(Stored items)
#####

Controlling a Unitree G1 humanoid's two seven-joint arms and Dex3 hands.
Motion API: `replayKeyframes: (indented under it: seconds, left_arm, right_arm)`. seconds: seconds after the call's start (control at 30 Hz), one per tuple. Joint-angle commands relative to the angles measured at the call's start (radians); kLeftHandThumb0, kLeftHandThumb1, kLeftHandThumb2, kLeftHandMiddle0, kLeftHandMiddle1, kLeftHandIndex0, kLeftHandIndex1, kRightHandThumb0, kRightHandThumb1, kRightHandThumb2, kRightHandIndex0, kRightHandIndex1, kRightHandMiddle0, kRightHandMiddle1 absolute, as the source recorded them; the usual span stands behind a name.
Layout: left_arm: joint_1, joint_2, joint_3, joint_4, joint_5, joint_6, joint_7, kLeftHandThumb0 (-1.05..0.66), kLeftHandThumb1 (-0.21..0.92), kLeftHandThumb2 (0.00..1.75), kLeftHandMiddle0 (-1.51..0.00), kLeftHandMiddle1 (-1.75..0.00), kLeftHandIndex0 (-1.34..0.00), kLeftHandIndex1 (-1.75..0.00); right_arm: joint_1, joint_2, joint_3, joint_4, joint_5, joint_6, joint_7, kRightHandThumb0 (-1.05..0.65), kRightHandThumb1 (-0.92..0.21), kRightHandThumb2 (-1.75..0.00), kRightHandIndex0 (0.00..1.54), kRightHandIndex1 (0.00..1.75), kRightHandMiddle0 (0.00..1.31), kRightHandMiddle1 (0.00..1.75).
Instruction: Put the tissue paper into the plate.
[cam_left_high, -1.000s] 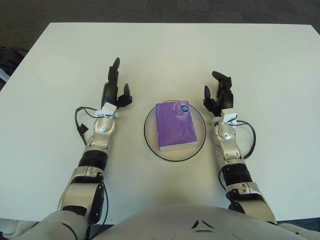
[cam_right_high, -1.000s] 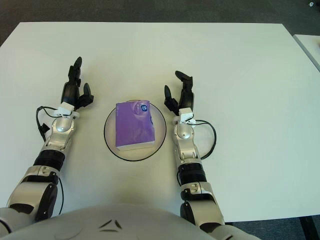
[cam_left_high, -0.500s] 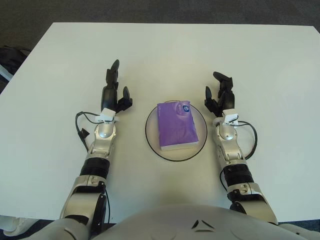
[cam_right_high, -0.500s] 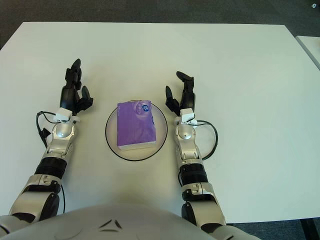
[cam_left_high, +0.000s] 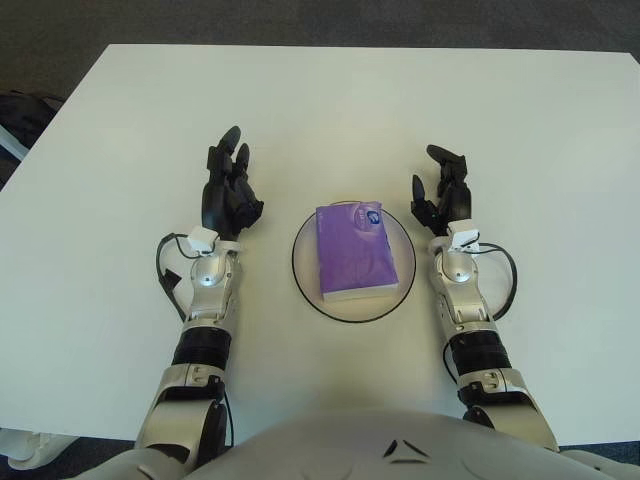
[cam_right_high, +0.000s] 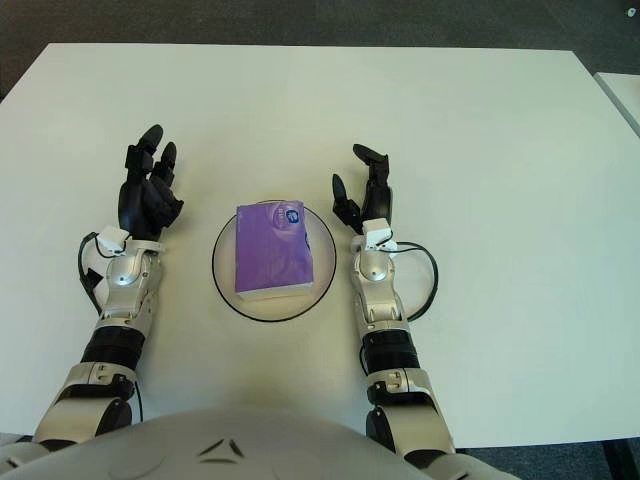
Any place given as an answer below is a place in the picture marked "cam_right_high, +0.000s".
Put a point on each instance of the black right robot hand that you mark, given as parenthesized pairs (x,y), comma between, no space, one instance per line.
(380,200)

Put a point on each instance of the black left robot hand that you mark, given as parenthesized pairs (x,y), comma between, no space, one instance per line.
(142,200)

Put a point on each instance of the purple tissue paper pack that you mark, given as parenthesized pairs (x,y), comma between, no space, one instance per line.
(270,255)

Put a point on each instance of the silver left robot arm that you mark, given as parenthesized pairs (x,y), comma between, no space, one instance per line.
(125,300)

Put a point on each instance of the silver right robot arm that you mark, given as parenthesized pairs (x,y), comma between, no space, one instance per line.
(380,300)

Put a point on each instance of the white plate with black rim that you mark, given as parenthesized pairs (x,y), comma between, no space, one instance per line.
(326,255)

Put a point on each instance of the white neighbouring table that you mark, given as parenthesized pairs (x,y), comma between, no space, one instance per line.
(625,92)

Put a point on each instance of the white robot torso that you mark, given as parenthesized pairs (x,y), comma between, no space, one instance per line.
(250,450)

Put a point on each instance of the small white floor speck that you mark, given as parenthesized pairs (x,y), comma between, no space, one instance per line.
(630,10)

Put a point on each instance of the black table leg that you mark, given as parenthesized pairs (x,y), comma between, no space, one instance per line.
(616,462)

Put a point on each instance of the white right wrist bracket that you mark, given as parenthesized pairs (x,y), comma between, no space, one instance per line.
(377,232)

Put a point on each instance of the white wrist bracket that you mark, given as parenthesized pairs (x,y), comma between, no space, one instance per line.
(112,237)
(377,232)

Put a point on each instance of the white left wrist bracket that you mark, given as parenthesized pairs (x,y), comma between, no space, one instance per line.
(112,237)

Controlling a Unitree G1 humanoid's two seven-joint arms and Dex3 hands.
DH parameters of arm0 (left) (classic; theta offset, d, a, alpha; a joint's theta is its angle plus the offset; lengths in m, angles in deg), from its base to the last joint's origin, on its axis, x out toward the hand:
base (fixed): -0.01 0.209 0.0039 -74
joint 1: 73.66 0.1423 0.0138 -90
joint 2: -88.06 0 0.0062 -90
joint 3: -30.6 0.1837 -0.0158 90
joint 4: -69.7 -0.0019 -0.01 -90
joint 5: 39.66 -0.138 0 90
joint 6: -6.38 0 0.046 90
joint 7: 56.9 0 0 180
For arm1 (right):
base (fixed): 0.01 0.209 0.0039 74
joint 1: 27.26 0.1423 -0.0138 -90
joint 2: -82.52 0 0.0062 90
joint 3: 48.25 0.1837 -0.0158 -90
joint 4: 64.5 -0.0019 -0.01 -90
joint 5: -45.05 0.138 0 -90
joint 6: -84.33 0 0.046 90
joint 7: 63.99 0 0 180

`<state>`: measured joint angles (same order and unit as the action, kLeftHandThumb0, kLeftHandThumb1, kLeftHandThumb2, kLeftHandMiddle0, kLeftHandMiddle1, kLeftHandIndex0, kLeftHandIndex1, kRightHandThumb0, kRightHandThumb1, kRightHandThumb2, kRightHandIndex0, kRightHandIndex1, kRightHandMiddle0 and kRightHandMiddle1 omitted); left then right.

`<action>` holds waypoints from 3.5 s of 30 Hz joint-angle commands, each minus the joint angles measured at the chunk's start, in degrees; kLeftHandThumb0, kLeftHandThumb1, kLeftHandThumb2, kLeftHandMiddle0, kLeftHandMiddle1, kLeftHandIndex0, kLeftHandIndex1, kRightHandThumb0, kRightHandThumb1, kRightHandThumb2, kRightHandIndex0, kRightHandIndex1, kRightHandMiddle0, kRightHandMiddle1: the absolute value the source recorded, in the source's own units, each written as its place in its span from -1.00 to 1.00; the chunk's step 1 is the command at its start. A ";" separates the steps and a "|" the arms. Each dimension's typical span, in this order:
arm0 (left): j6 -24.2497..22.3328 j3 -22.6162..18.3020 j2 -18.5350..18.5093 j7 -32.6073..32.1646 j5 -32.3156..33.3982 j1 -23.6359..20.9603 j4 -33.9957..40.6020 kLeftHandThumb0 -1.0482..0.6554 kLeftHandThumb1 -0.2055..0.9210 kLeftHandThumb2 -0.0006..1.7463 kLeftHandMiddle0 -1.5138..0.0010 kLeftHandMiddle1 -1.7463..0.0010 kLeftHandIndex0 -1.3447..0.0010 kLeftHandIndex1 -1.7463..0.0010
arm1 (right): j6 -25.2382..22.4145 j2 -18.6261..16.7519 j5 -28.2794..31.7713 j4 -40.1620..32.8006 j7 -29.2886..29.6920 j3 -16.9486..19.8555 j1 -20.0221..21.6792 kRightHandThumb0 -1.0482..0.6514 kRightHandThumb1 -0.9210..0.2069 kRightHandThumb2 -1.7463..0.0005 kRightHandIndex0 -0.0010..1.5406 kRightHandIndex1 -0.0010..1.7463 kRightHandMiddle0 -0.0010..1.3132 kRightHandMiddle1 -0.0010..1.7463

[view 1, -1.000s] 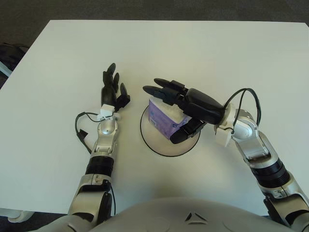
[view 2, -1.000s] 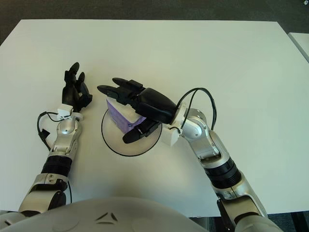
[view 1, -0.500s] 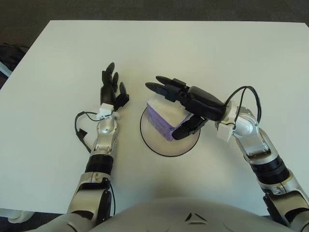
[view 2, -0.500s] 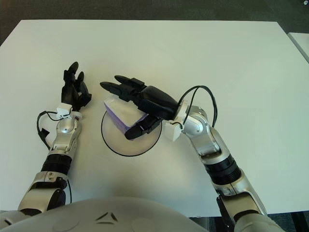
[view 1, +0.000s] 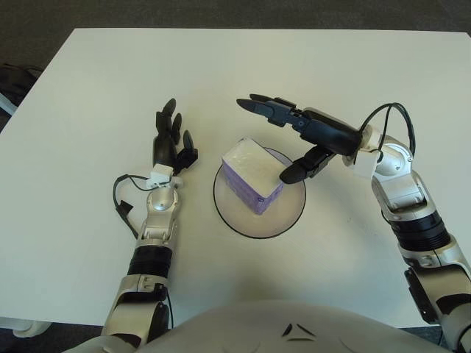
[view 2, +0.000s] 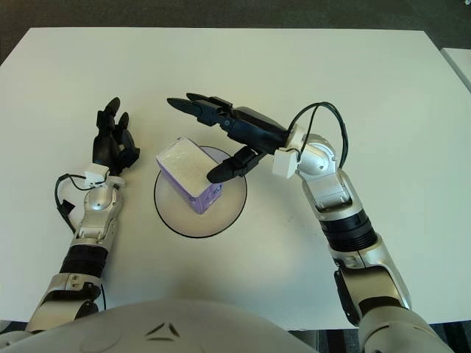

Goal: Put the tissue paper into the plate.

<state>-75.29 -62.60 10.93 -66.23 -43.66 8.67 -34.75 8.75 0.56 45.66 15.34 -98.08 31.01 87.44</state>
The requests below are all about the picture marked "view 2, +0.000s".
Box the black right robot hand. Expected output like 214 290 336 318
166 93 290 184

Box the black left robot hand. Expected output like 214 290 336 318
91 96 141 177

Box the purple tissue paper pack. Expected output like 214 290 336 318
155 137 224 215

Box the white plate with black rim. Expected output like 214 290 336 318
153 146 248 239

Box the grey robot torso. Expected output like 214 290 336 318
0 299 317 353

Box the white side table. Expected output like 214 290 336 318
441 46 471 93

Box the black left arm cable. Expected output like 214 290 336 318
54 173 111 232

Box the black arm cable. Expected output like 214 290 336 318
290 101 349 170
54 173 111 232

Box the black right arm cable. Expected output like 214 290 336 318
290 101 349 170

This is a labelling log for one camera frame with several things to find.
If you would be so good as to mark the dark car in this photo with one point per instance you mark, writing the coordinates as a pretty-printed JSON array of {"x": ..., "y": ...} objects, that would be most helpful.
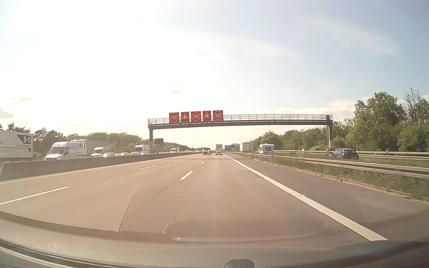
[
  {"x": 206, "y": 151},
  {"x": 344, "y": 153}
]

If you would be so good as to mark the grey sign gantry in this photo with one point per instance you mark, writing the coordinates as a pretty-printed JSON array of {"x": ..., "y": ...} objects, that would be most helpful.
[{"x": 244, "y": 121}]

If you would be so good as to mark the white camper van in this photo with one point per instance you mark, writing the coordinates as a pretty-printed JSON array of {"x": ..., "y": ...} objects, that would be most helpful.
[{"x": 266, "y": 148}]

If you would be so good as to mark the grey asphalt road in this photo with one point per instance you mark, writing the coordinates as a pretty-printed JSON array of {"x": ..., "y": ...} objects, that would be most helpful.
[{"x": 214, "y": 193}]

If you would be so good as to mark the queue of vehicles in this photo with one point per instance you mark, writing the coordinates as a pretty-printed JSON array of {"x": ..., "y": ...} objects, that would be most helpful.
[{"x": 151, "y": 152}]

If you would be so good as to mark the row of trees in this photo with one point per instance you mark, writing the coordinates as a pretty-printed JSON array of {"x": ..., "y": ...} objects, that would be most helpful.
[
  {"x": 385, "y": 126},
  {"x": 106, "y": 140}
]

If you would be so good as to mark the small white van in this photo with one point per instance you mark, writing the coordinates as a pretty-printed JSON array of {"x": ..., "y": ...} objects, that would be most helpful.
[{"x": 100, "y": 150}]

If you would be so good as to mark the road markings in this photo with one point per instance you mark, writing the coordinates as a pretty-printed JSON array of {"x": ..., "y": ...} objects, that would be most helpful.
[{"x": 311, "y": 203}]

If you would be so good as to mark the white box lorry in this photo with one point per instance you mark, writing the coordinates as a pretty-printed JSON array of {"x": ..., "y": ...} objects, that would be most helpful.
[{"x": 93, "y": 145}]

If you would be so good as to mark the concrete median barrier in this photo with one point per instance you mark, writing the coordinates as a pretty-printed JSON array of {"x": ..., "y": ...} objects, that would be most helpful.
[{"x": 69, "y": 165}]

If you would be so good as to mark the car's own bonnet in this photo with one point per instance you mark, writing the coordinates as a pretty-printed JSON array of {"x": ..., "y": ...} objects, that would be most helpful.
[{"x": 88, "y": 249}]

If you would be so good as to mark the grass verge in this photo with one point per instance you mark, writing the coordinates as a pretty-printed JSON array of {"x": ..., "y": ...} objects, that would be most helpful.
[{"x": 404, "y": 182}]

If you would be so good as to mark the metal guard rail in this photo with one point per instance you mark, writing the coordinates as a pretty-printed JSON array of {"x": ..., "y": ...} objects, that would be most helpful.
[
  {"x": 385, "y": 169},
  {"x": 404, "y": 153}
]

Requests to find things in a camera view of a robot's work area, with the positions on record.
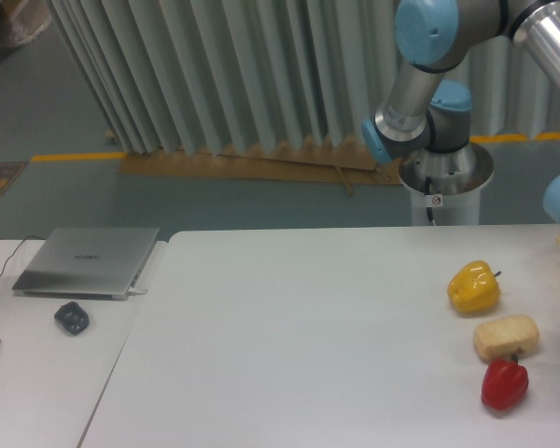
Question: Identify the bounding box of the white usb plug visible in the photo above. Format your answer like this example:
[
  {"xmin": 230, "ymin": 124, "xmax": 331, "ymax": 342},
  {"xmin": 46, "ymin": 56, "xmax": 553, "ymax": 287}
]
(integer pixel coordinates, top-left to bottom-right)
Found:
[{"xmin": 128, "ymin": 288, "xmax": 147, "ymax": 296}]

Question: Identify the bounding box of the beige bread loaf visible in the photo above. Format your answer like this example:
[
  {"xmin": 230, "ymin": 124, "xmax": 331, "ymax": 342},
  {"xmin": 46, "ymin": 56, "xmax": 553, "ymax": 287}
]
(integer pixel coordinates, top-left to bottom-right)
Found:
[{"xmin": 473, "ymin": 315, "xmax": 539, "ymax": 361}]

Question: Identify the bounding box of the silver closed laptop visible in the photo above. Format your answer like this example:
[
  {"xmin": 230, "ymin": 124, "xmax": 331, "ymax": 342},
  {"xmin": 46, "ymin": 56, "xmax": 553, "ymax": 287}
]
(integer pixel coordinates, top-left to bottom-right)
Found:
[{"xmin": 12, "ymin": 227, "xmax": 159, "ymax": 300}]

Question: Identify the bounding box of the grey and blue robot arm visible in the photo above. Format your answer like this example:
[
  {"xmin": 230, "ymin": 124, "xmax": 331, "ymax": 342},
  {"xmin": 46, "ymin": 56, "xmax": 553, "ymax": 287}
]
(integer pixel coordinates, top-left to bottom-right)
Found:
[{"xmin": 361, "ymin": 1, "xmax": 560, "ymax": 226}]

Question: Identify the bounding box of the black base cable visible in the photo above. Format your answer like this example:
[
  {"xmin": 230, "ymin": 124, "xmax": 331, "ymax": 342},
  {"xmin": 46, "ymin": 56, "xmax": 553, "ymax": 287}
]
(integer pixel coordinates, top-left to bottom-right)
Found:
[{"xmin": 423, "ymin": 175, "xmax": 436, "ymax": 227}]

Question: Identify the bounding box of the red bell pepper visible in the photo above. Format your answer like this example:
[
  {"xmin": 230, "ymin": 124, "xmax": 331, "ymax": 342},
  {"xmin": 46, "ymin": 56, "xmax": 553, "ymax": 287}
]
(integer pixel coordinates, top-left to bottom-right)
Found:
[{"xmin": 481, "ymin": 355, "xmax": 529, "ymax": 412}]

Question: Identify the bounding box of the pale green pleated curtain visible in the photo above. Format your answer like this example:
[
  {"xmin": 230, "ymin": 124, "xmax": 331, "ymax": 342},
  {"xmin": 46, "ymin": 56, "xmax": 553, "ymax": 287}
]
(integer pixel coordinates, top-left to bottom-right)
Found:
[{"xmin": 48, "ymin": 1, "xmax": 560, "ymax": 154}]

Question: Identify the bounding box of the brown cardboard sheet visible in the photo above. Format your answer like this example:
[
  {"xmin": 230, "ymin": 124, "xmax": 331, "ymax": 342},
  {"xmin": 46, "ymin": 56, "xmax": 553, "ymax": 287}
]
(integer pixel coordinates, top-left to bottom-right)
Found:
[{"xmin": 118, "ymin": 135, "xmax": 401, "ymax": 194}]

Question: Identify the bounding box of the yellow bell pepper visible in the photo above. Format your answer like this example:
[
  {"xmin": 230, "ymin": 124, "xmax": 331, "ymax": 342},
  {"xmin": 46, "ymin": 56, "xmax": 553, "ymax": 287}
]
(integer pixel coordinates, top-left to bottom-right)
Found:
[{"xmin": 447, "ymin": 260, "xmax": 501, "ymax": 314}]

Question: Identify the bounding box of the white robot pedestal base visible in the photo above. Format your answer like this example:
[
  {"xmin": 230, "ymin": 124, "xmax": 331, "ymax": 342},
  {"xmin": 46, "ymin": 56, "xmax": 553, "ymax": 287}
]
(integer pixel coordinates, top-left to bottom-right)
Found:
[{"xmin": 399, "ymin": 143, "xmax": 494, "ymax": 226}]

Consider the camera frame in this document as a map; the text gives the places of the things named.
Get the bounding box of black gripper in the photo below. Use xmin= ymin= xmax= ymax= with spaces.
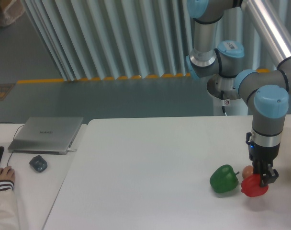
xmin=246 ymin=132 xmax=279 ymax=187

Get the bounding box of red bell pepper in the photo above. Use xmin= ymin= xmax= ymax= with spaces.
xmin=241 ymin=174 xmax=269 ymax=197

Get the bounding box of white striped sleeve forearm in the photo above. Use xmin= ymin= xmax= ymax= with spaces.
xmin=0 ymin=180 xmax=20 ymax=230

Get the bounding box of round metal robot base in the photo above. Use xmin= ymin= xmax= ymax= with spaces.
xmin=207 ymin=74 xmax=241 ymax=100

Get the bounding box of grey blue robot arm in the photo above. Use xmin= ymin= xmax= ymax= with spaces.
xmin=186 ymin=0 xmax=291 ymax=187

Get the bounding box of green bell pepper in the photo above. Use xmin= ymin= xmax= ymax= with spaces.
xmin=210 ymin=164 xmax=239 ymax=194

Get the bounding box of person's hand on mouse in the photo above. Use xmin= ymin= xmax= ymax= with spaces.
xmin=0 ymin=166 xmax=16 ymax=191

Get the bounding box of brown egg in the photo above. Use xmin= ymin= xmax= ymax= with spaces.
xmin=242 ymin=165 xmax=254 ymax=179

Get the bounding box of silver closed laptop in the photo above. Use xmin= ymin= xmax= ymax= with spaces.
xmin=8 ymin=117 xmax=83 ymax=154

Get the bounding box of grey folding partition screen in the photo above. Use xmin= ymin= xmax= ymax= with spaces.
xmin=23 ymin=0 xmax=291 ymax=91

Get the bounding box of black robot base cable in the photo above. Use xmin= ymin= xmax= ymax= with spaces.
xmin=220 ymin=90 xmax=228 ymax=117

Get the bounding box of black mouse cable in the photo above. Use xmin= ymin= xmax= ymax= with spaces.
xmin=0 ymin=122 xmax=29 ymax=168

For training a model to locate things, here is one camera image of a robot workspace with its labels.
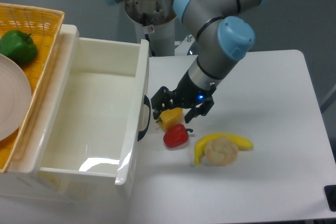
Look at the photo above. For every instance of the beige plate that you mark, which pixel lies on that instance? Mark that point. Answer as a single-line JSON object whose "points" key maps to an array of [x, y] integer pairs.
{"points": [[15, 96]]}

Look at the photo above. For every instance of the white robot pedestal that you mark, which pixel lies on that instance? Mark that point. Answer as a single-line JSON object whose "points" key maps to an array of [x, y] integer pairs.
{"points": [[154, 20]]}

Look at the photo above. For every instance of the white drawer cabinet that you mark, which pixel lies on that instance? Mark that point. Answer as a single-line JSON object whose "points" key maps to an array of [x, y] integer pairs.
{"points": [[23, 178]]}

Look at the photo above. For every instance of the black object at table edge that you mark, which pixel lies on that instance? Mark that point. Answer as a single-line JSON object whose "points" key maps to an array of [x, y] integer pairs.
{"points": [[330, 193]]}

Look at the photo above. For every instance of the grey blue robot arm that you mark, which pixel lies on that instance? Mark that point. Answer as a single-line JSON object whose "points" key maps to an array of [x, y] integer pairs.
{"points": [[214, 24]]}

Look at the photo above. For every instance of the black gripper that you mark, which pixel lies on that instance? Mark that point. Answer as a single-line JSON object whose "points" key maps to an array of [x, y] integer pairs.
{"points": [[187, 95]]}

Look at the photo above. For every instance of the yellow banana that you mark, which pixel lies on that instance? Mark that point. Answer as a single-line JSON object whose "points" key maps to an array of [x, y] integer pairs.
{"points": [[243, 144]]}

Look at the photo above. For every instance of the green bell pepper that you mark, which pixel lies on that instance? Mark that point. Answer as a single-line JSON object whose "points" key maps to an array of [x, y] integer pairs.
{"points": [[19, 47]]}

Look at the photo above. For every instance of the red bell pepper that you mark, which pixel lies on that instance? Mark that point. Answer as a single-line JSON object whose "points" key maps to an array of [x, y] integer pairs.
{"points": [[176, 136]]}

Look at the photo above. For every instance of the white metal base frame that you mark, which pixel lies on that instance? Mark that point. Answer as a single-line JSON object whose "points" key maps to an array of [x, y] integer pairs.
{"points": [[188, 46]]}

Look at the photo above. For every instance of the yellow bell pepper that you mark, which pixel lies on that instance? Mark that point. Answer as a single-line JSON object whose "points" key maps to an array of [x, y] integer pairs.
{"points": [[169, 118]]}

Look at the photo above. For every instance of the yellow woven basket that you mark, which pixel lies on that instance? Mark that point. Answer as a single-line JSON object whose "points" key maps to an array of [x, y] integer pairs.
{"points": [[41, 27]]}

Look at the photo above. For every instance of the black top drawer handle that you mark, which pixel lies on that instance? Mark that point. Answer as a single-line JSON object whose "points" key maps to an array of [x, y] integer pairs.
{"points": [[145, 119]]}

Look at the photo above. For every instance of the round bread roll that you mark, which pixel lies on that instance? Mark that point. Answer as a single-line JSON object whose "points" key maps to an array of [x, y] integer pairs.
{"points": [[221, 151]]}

#####

TASK OBJECTIVE »
Reproduce each line above that contains "fixed".

SOLUTION TO THE PROBLEM »
base (fixed): -0.01 0.209 0.0039 -74
base (fixed): 0.01 0.209 0.0039 74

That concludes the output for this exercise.